◆ **Exercise goal**
Print the lines from the one containing "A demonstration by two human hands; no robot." through the end of the listing below, exactly as written. Any pictures stay out.

◆ **Given information**
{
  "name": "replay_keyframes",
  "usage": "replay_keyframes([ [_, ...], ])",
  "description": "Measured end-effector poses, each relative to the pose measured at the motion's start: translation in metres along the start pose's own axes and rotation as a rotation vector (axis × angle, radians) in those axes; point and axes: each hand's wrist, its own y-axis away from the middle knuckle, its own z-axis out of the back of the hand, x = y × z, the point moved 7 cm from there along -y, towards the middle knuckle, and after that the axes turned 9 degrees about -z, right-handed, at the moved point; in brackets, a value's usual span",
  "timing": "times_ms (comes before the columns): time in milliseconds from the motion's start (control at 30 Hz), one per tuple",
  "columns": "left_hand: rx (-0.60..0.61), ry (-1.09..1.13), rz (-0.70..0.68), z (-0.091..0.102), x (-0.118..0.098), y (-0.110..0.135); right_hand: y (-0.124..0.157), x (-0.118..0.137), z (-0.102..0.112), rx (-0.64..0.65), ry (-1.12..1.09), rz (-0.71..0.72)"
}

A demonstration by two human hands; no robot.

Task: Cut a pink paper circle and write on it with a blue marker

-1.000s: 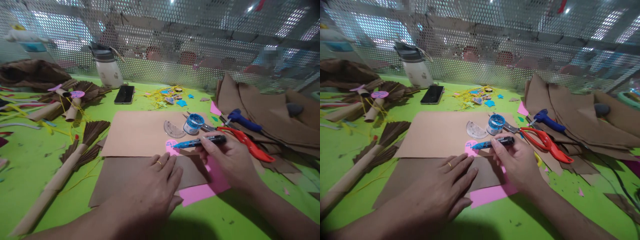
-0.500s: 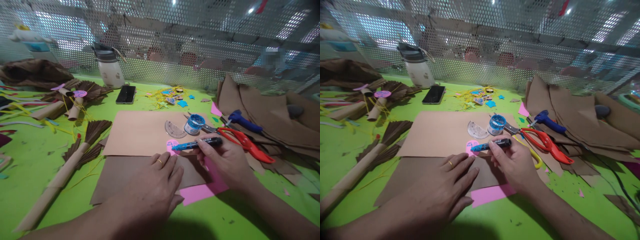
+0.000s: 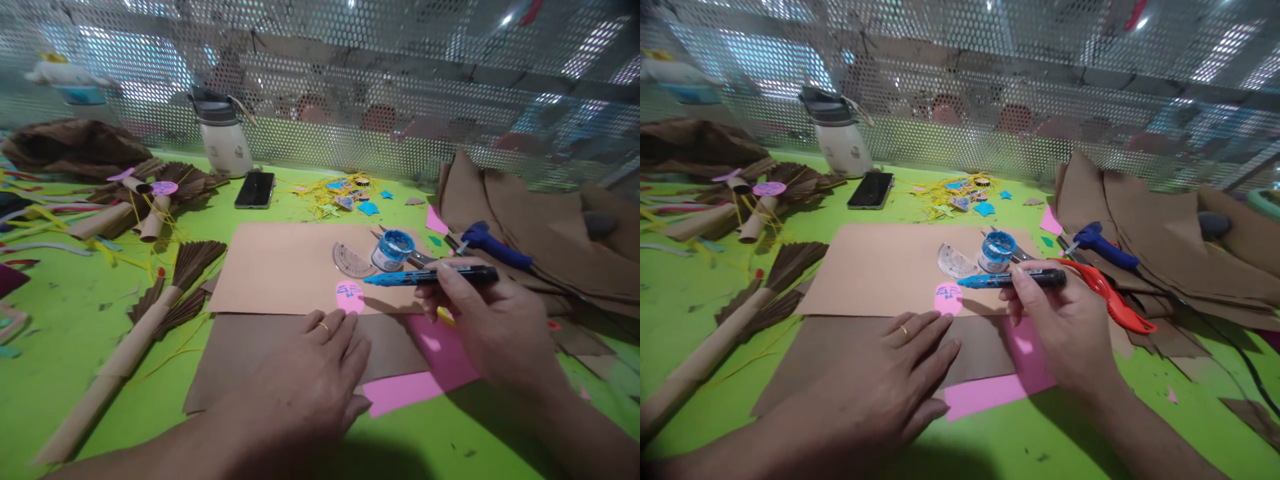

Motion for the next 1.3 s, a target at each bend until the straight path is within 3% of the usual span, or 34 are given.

◆ **Answer below**
A demonstration by two human hands; no robot.

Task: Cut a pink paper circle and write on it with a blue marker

-1.000s: 
-0.500s: 
+0.000s: 

Motion for the next 1.3 s, a target at each bend until the straight path is within 3% of the usual span, or 34 are given.

The output above is complete as it stands.